──────── Source material
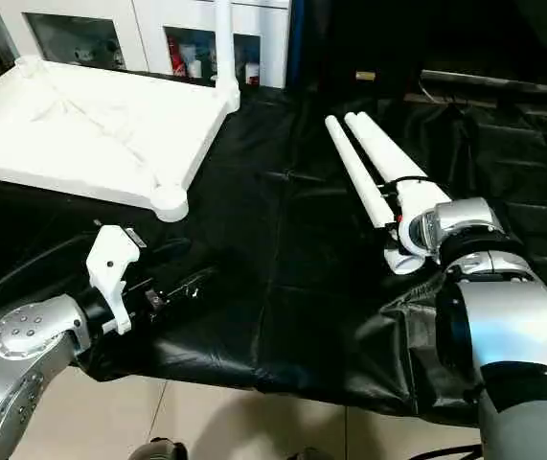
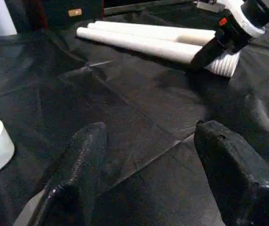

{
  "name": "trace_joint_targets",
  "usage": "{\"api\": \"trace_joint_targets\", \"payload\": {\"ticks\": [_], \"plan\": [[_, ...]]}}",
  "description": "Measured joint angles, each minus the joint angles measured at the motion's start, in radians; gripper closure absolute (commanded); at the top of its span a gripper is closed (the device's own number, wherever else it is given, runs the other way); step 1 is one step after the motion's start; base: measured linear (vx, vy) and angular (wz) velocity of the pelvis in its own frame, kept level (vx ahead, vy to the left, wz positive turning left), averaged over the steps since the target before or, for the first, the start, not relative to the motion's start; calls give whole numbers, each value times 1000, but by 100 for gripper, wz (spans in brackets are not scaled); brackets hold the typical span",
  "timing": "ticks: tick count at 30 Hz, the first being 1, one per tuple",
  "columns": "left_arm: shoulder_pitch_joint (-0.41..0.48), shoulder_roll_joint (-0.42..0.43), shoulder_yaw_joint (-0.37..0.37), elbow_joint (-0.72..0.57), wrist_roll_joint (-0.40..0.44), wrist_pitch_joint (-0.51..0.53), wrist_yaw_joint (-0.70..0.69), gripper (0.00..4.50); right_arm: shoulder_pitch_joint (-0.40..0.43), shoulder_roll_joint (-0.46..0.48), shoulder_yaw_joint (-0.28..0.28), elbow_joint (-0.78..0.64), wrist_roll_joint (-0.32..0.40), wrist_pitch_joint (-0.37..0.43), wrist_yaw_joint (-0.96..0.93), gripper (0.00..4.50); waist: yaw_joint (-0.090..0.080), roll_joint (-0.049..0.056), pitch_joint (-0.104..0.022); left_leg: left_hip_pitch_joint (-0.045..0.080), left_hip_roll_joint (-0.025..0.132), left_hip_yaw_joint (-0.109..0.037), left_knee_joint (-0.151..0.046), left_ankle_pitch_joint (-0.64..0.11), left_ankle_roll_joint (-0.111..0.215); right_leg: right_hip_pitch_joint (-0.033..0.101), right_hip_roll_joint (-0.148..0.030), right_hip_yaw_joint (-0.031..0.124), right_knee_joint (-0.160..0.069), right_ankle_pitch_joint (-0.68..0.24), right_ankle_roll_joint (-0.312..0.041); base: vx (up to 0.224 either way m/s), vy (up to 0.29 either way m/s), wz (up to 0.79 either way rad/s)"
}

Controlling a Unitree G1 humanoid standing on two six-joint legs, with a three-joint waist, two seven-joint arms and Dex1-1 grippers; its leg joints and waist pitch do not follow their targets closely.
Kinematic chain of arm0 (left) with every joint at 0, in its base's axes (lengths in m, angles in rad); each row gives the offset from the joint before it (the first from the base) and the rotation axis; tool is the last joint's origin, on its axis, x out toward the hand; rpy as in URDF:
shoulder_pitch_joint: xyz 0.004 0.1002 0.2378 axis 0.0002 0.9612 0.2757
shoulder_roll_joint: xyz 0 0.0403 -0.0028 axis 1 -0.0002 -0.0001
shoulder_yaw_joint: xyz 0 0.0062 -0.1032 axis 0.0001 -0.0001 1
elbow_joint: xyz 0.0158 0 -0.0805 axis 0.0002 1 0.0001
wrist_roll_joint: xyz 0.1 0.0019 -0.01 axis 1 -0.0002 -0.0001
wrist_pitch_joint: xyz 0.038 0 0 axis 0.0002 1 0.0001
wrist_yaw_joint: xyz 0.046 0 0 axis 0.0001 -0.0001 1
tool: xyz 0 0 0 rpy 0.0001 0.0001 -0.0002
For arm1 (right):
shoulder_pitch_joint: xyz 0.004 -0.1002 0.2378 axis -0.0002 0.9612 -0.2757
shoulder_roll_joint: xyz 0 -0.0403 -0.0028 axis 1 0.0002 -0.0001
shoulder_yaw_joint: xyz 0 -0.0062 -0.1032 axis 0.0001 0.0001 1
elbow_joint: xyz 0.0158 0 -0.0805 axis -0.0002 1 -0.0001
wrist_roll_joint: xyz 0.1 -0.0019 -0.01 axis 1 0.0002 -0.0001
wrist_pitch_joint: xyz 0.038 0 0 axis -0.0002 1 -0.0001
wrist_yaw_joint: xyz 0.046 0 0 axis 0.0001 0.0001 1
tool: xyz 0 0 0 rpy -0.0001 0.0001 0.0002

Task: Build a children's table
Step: Pick table leg

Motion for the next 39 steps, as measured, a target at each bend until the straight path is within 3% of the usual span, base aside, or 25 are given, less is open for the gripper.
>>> {"api": "trace_joint_targets", "payload": {"ticks": [5, 11, 19, 24, 27, 29, 32, 35, 39], "plan": [[-20, -25, 15, 26, 1, 39, 45, 45, 8, 3, -50, 0, 47, -11, -15, 241, 1, -1, -1, 0, 0, 0, 1, 1, 1, 0, 0, 0, 1, 0, -1, 0, 0, 0], [-46, -38, 30, 58, 3, 44, 79, 1, 35, 19, -78, -8, 66, -56, 1, 255, -2, -6, -6, 2, 1, 0, 3, 1, 2, 3, 0, 0, 1, 2, -3, 0, 0, 0], [-89, -64, 29, 137, 24, 24, 101, 0, 64, 57, -152, -23, 139, -120, -3, 256, 9, -4, -8, 2, 1, 0, 7, 2, 2, 4, 0, -1, 2, 7, -6, 0, 0, 0], [-136, -98, 40, 207, 35, 15, 156, 0, 125, 86, -227, -67, 217, -259, 56, 257, 22, -4, -8, 1, 2, 0, 9, 2, 2, 4, 0, -1, 3, 9, -6, 0, 0, 0], [-217, -167, 82, 280, 17, 0, 191, 0, 252, 181, -273, -278, 327, -356, 227, 257, 26, -5, -8, 0, 3, 1, 10, 10, 13, 4, 0, -1, 3, 10, -6, 0, 0, 0], [-249, -187, 80, 294, 3, -1, 189, 0, 304, 220, -268, -369, 359, -353, 275, 257, 28, -4, -9, -1, 3, 1, 10, 10, 14, 4, -1, -1, 2, 10, -6, 0, 0, 0], [-260, -195, 69, 298, -1, 0, 185, 0, 492, 277, -240, -661, 413, -348, 294, 259, 45, -4, -9, -1, 3, 2, 11, 10, 15, 4, -1, -2, 1, 10, -6, 0, 0, 0], [-260, -196, 58, 301, 5, -6, 187, 0, 593, 317, -207, -776, 425, -347, 267, 259, 47, -2, -9, -1, 3, 1, 11, 10, 13, 4, -1, -2, 1, 11, -5, 0, 0, 0], [-259, -219, 40, 314, 47, -72, 214, 0, 725, 378, -203, -1010, 397, -451, 153, 259, 48, -1, -9, -1, 3, 1, 10, 9, 8, 4, -2, -1, 0, 15, -1, 0, 0, 0]]}}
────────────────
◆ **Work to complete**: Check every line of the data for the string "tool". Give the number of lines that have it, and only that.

◆ **Result**: 3